> [THE PROBLEM] Would you please state how many lines in the entries contain the word "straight"? Only the number should be given.

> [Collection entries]
■ ■ ■

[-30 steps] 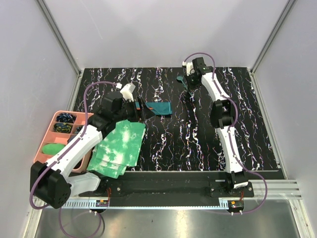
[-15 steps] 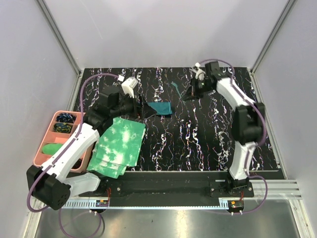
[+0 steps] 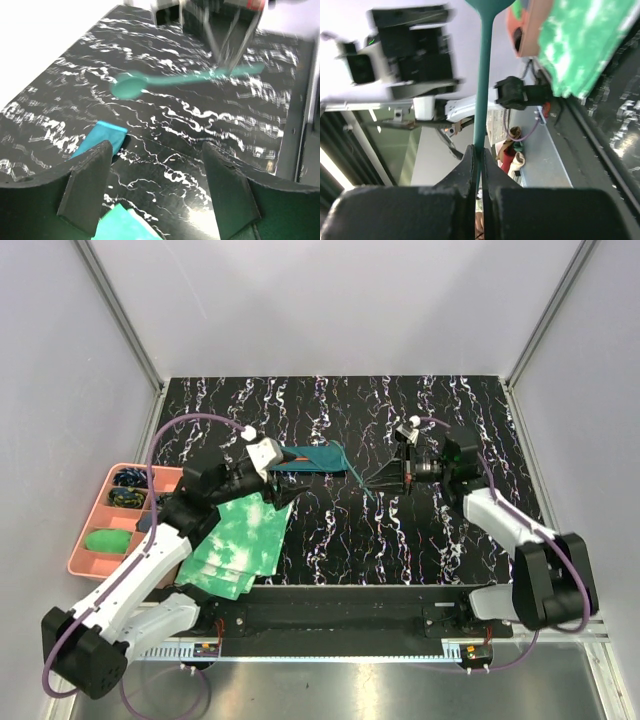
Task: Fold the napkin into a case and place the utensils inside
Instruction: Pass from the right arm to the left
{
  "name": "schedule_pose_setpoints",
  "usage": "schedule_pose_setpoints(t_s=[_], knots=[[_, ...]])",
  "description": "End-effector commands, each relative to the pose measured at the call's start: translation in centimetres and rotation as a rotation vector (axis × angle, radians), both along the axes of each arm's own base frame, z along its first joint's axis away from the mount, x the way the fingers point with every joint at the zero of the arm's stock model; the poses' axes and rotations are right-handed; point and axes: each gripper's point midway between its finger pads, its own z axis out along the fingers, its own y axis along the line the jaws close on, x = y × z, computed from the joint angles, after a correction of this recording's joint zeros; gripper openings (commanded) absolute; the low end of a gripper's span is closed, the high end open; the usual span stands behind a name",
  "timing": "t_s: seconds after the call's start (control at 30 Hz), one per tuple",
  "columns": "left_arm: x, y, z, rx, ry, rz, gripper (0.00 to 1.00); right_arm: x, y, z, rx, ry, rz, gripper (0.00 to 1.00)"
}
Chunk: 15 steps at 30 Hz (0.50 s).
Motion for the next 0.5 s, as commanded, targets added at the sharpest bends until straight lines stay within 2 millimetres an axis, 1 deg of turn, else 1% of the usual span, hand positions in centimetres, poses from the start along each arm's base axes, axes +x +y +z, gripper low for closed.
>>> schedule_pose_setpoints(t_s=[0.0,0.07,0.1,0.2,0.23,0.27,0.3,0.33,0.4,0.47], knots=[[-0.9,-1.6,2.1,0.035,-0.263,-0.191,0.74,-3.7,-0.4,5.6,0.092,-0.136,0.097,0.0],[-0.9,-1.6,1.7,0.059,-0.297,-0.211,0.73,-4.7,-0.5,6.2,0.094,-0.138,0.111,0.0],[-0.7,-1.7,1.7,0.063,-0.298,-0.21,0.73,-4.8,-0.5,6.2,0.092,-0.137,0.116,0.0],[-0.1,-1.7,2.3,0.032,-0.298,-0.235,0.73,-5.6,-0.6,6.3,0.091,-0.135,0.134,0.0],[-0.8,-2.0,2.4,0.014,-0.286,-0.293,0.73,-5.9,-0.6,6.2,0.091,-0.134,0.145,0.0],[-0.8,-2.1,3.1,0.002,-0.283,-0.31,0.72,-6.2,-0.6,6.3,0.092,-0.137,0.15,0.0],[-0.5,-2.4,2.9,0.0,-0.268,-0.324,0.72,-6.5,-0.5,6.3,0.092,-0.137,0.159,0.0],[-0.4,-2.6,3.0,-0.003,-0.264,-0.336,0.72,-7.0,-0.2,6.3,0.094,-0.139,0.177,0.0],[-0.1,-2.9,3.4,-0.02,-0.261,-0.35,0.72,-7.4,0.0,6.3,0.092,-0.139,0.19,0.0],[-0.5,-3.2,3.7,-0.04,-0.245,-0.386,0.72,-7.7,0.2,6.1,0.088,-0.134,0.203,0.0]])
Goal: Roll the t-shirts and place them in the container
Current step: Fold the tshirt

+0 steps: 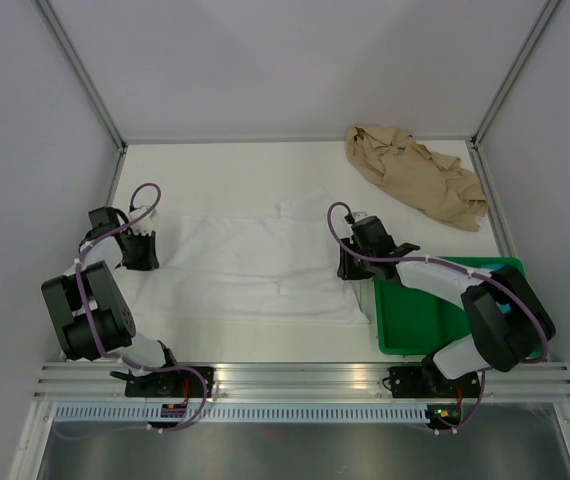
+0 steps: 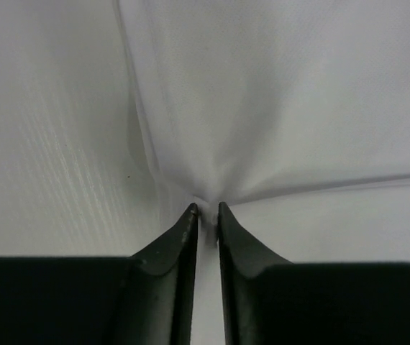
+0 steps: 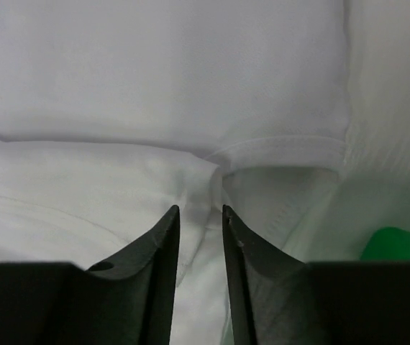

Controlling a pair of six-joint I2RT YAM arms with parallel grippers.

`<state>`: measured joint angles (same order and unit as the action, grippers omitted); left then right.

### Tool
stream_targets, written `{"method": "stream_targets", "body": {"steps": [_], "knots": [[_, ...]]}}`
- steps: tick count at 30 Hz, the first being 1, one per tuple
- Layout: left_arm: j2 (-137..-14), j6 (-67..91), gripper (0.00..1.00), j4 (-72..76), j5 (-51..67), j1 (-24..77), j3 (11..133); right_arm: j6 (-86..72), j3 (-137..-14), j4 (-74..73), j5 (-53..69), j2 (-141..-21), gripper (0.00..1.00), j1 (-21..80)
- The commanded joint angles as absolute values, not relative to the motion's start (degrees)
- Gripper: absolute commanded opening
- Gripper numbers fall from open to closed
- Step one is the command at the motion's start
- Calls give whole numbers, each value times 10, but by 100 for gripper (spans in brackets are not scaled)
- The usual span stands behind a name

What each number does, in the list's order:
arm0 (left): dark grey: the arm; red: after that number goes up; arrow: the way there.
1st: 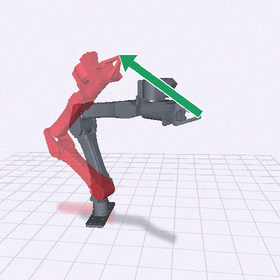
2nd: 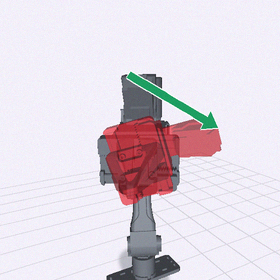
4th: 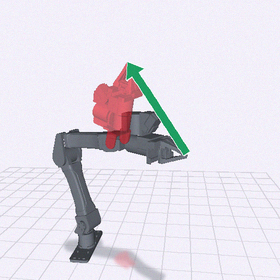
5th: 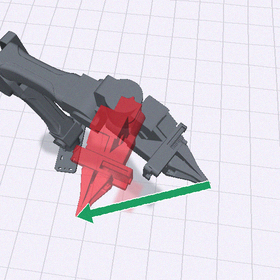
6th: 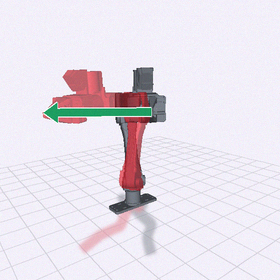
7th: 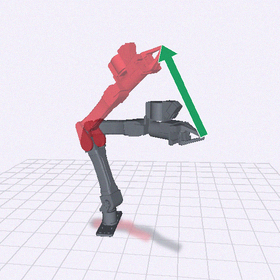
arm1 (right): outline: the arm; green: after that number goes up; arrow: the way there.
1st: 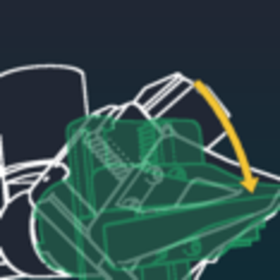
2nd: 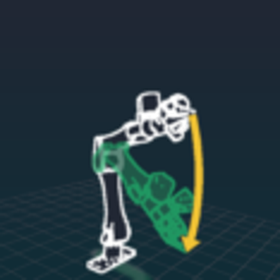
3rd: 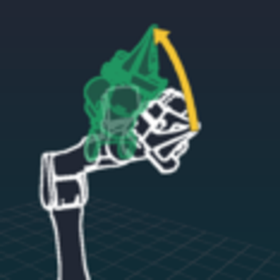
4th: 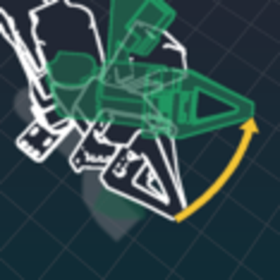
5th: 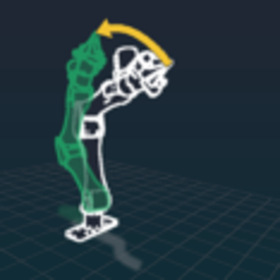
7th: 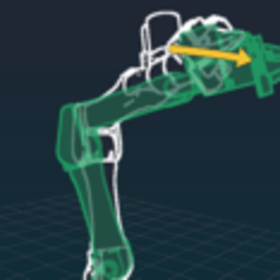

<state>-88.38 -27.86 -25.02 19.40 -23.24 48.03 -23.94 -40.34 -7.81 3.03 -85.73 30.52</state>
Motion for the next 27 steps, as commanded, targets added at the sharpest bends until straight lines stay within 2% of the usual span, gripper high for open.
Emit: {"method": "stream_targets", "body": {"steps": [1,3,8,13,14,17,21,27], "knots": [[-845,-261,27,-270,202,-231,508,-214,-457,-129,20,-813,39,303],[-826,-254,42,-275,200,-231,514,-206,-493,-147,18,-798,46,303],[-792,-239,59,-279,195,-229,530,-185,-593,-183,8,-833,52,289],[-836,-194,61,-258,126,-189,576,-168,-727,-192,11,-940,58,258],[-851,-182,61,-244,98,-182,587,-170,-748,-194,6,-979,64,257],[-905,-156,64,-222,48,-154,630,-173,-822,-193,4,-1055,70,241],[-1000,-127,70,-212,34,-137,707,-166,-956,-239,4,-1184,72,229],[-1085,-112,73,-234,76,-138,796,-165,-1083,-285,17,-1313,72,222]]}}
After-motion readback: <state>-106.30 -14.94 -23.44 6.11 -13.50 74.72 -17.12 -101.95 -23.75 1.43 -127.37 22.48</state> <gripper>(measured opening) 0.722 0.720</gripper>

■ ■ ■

> [RESPONSE AREA] 2